Jori Chisholm of Seattle is running his third online piping competition of the year, and as far as I’m aware it’s the third online piping competition in history. This is a pretty neat idea, and a good use of technology that is now widely available.
As an aside, he’s extended the entry deadline so there’s still a few days left to register if you want to get in on it.
I’m registered for a few events this time around, and for the past few weeks I’ve working on material and recording my videos. As I’ve been working on that, it’s occurred to me that an online competition requires a different state of mind than the traditional in person competitions.
For the online competition, competitors enter events by submitting a video recording for each event. The contest rules state that videos must be recorded in a single take, but there is no limit to the number of recording attempts a competitor can make.
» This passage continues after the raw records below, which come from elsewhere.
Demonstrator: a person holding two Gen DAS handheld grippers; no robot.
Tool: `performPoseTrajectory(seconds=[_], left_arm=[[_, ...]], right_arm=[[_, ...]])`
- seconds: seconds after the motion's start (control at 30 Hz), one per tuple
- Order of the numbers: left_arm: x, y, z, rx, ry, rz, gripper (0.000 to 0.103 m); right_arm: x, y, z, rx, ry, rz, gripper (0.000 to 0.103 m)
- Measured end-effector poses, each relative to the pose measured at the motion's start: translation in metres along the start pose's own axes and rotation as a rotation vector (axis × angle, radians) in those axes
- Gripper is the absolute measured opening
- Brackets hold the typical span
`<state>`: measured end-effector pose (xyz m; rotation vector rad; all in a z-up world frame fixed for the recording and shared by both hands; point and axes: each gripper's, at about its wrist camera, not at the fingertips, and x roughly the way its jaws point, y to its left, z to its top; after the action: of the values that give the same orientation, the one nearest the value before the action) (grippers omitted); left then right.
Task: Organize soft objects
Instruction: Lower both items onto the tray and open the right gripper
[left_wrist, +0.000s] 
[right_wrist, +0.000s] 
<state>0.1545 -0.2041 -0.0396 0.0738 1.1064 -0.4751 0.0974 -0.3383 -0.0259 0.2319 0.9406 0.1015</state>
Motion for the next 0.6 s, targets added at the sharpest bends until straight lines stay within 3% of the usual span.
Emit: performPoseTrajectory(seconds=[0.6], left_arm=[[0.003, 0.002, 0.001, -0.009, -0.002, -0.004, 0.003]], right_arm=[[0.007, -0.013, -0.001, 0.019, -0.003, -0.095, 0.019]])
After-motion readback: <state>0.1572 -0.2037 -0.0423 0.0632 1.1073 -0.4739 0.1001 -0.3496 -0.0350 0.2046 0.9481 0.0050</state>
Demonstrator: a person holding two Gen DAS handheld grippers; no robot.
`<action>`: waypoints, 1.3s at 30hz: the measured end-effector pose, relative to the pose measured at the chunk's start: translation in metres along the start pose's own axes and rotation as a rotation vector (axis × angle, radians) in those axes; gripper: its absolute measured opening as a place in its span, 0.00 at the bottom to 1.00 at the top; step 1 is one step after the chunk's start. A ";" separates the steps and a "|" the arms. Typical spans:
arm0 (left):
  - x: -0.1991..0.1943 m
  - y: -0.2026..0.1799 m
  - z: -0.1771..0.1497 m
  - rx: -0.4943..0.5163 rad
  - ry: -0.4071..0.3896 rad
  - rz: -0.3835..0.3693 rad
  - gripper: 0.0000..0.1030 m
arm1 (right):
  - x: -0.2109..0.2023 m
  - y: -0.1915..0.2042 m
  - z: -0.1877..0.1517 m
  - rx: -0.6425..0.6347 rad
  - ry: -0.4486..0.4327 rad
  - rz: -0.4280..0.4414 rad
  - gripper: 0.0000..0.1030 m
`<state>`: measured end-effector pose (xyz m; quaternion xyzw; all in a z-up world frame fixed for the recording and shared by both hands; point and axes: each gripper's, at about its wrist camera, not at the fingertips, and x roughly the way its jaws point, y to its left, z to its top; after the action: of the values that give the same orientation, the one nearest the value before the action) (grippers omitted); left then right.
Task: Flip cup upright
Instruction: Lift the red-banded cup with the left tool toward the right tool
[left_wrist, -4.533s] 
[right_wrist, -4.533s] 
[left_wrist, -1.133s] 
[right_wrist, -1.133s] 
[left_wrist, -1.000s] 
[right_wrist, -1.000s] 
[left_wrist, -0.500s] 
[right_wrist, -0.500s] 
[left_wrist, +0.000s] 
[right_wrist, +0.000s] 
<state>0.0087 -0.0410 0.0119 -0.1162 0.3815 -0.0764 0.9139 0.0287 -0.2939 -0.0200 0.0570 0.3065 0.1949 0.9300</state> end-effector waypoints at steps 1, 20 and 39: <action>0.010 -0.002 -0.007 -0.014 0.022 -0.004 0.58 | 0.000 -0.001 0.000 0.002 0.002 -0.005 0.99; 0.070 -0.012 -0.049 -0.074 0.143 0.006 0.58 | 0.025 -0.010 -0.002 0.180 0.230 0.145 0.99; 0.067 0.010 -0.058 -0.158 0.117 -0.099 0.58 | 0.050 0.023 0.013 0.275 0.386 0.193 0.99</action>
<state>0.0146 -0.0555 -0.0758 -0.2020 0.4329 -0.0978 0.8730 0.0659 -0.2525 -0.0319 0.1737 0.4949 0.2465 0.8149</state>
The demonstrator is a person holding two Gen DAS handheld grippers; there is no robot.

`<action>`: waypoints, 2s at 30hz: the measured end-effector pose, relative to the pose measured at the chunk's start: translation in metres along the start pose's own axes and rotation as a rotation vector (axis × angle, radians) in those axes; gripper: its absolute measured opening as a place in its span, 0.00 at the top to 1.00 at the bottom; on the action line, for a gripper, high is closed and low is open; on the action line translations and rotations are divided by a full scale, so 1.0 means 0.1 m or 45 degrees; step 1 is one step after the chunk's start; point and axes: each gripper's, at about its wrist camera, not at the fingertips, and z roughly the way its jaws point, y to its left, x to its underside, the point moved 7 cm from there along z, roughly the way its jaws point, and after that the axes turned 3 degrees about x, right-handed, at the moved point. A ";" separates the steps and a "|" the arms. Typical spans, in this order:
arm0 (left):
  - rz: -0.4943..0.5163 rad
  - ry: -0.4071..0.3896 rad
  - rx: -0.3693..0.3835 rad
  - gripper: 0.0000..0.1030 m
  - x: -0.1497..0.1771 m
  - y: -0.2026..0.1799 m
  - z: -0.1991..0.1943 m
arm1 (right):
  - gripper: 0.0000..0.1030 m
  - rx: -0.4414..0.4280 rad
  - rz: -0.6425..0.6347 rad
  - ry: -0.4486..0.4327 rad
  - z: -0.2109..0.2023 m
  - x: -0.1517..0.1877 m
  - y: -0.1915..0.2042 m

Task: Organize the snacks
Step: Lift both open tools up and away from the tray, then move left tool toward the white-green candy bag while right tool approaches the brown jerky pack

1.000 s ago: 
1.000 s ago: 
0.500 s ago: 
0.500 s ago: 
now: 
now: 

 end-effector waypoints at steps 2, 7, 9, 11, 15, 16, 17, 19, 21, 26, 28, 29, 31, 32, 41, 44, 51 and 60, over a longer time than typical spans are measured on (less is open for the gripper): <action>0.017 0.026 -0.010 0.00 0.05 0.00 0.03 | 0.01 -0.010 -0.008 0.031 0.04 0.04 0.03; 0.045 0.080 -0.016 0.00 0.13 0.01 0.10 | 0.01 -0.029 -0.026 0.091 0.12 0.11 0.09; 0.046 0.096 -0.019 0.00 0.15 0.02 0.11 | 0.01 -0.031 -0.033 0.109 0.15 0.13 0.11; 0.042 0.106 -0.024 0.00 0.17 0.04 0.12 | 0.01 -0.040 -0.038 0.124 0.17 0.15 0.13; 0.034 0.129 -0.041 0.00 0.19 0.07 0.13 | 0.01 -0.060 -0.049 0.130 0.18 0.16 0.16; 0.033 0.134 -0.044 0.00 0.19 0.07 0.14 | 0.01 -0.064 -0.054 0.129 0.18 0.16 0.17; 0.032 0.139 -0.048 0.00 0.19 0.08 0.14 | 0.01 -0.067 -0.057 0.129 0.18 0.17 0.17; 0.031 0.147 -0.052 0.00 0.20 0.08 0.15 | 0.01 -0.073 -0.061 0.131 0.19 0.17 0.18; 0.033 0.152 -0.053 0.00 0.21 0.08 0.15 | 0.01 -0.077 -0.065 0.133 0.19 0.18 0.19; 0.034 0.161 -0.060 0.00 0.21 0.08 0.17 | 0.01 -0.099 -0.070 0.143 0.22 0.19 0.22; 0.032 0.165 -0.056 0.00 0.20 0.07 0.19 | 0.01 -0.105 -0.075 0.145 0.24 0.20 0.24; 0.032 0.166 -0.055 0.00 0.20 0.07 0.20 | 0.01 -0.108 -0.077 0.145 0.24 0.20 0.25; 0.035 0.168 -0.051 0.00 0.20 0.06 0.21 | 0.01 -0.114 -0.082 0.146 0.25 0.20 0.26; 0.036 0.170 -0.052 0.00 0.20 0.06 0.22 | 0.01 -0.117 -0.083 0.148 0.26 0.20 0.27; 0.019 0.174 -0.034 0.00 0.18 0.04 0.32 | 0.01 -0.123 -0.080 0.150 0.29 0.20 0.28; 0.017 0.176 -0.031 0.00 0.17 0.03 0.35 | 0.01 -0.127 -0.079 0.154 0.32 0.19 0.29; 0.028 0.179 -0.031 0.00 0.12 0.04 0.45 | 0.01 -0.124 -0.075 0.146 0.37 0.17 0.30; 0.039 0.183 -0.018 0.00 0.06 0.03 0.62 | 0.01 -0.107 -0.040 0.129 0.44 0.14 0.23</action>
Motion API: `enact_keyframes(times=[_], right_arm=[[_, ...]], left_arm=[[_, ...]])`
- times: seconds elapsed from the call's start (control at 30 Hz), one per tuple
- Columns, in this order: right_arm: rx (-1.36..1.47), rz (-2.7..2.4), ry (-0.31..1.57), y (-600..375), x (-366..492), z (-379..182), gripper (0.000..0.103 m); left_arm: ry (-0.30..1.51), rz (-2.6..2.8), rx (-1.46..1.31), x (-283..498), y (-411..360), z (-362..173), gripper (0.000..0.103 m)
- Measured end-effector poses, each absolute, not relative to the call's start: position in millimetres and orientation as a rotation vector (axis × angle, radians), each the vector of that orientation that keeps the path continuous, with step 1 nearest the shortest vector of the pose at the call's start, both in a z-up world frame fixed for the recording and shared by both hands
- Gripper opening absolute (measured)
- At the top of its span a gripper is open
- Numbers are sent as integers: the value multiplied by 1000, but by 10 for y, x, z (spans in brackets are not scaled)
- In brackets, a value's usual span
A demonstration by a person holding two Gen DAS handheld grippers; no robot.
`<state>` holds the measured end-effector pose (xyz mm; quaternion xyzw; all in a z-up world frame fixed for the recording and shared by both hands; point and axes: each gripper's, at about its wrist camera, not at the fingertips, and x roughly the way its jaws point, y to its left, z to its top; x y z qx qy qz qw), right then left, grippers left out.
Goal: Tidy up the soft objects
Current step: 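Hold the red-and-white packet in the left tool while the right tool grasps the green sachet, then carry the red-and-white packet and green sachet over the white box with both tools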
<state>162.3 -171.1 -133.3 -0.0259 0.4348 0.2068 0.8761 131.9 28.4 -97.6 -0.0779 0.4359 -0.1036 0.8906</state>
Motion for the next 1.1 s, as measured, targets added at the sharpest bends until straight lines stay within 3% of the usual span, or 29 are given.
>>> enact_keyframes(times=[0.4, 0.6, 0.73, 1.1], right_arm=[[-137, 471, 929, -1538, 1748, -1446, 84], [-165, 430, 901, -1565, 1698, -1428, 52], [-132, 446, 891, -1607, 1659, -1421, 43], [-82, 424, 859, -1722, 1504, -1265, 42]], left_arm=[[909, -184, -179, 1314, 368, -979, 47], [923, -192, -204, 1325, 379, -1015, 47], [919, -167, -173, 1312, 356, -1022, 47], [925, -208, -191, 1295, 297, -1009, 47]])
This is where the online competition differs most from a traditional one, where a player has exactly one shot to get it right.
Errors made in a traditional contest, whether they are note errors or memory slips or result from instrument issues, weather, or distractions, can eliminate players from the prize list, but they are done and in the past. If that happens to me in a competition, I accept that there’s nothing I can do to change it, and I move on with my day.
With an unlimited number of attempts in the online competition though, I’d bet that most videos submitted for this contest don’t have those issues. There’s no excuse for sending in a video with wrong notes if you have another chance to fix it. Indeed, there’s no excuse for sending in a video with any performance less than one you’re satisfied is the best you can possibly play.
This has caused some frustration for me as I’ve been recording my videos, since I hate listening to myself play. I never sound as good on tape as I thought I did when actually playing, and though that feedback can be valuable it’s really hard to listen to. I’m not the only one who feels this way; even Angus MacColl has said he’s never heard a recording of himself that he’s been completely happy with.
The result of this is that I’ll be sending in videos that I’ve determined to be “good enough,” but there’s will be that nagging feeling in the back of my head that it’s not the best performance I could have recorded. This is compounded by the fact that in all likelihood the determination of “good enough” will probably be made due to time constraints.
The online competition is a neat idea, and one that I think should definitely continue. I’ll have to come to grips with my mental approach to the competition though, and as I do it more I’m sure I’ll get used to it.
If you’re a regular reader of this blog, you know I spend a fair amount of time on the boards as a solo competitor. Solo competitions are something I really enjoy, and I plan to continue them for the foreseeable future.
Over the years, I’ve heard stories of things that happen to people while they’re competing. In almost all cases, they all the result of members of general public who don’t understand how piping contests work. They’re so excited to see someone playing pipes that they don’t notice the person sitting at the table writing on a clipboard. I’ve heard of people who pose with competing pipers for a photo, or try to talk to the player or the judge.
I have witnessed people walk between the piper and the judge, games staff try to move the table or canopy while the competitor is playing, and a sheep dog run through the middle of band’s competition circle. In one of my own competitions, a games volunteer drove a golf cart up and parked it at one end of my marching area, and the driver then tried to engage the judge in conversation. He looked insulted when the judge yelled at him to go away.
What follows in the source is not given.